When an even closer look is taken, it seems that Gingrich and Santorum are the candidates whose supporters are most favorable of the other, meaning it is most likely that if anyone is splitting a certain voting bloc, it is the two of them, and either stands the greatest chance of a significant bump from a candidate's exit, should the other decide to drop out – though that seems unlikely in either case at least right now.
Congressman Ron Paul's supporters poll as the least flexible, indicating that their support would be least likely to go to another candidate, should he exit the race. It also means that his supporters are least likely to flea in light of a bad performance in states like South Carolina or Florida, where he lacks broad support, which could help him on February 28 when both Michigan and Arizona go to the polls – two states where Paul has polled well.
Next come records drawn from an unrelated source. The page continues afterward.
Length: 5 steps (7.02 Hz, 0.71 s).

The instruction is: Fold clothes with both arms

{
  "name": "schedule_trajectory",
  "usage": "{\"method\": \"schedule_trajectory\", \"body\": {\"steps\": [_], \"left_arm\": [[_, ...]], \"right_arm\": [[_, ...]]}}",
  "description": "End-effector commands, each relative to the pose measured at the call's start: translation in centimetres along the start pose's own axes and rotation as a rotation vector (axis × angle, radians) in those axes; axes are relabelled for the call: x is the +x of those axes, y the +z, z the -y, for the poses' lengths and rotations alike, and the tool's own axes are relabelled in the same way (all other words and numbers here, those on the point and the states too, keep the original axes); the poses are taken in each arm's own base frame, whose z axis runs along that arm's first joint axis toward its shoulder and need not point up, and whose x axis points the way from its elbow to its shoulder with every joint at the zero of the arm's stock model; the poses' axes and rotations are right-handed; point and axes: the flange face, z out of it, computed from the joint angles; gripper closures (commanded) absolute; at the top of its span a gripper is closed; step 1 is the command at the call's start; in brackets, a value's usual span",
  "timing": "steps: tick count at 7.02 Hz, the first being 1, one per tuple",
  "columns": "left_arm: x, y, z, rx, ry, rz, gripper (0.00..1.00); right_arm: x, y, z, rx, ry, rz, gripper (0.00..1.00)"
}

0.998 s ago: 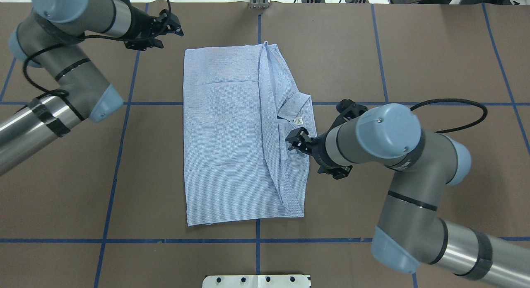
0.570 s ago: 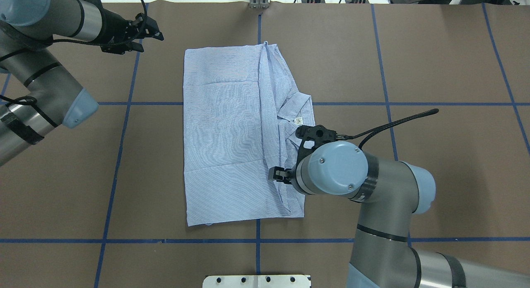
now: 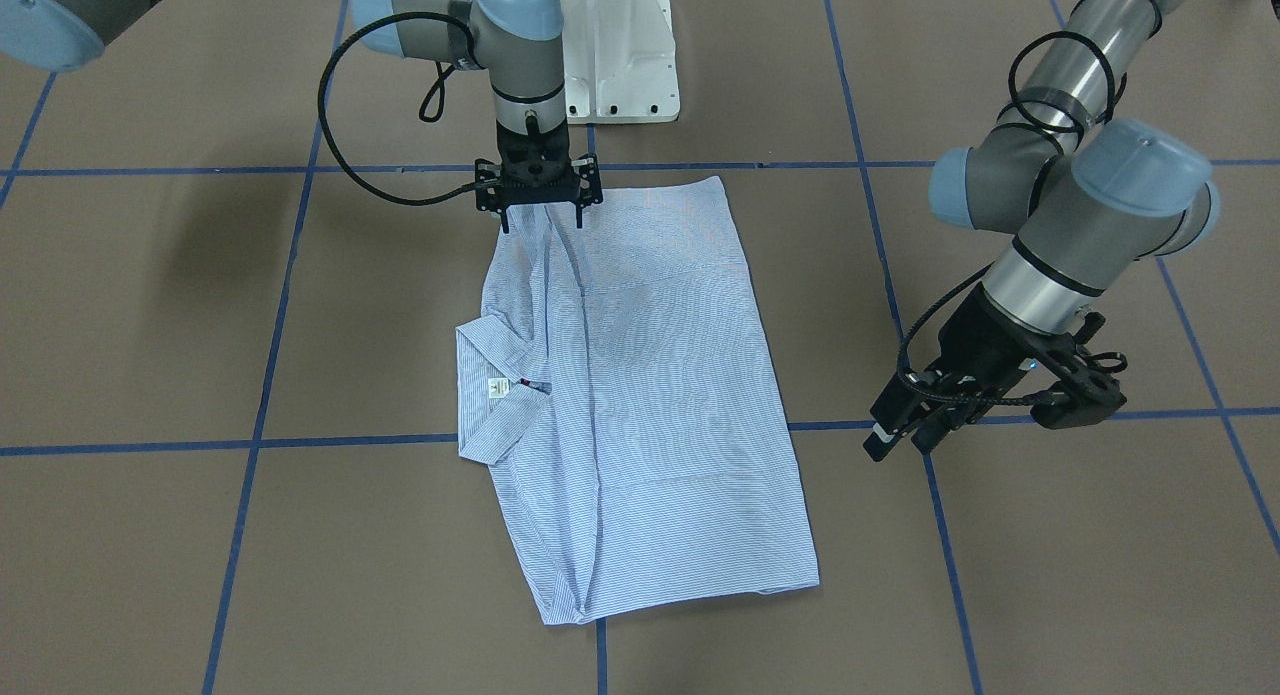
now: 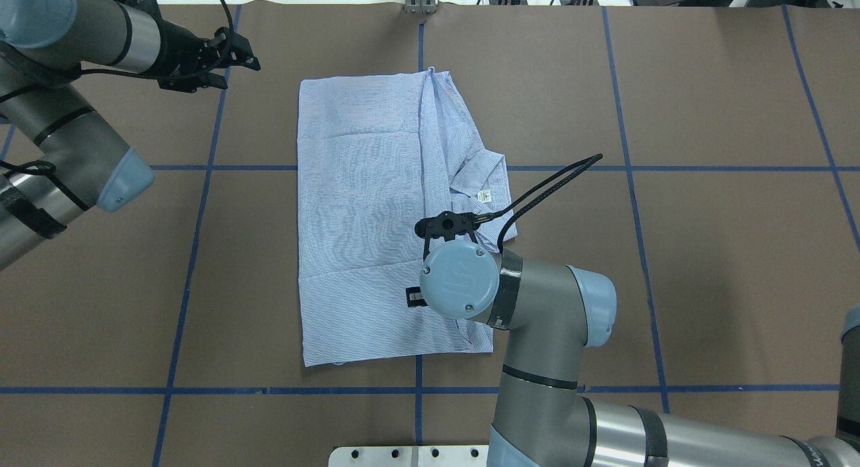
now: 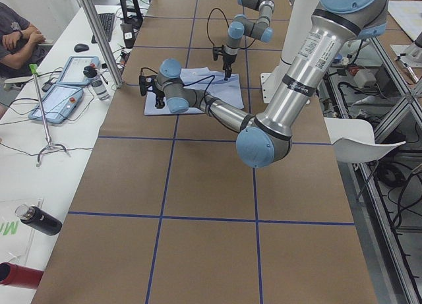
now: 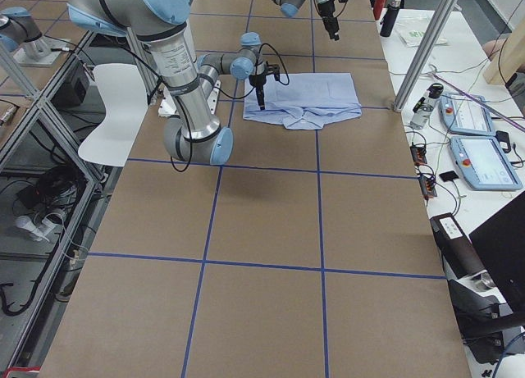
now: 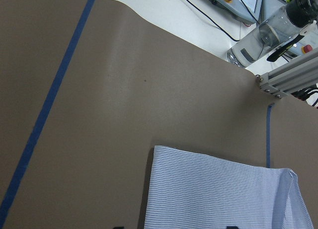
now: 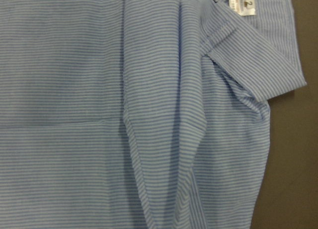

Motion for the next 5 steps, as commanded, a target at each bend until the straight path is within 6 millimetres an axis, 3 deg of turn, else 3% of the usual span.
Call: {"method": "schedule_trajectory", "body": {"steps": [1, 3, 5], "left_arm": [[-0.1, 0.1, 0.0, -0.001, -0.005, 0.001, 0.24], [0.0, 0.0, -0.1, -0.001, -0.006, 0.000, 0.23], [0.1, -0.1, -0.1, 0.000, -0.005, -0.003, 0.23]], "right_arm": [[1.9, 1.8, -0.4, -0.013, -0.061, -0.060, 0.00], [5.9, 4.0, -1.4, -0.015, -0.082, -0.121, 0.00], [12.3, 1.8, -2.7, -0.008, -0.203, -0.121, 0.00]]}}
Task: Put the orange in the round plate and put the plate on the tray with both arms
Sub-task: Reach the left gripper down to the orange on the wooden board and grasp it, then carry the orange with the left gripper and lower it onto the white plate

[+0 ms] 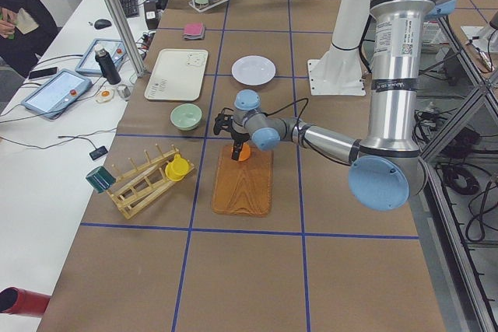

Mitt Romney seems to have a certain base of supporters that sits beneath a flexible amount of lukewarm support that was ready to rally behind him as the presumptive candidate, while remaining open to nearly any scenario where they feel they can viably nominate someone else. Romney has suffered large and almost continuous fluctuations in the polls that seem to have less to do with him, then the desire to audition alternatives.
If Gingrich wins Florida by a margin similar to the Rasmussen poll, that leaves Governor Romney one for four in the early primaries, which might be all Republicans need to fully swallow the notion that he's unelectable in a general election. At the same time, if poor performances in the next couple of contests by Santorum do manage to cause his exit, it might be enough to help the surging Gingrich pull away for good.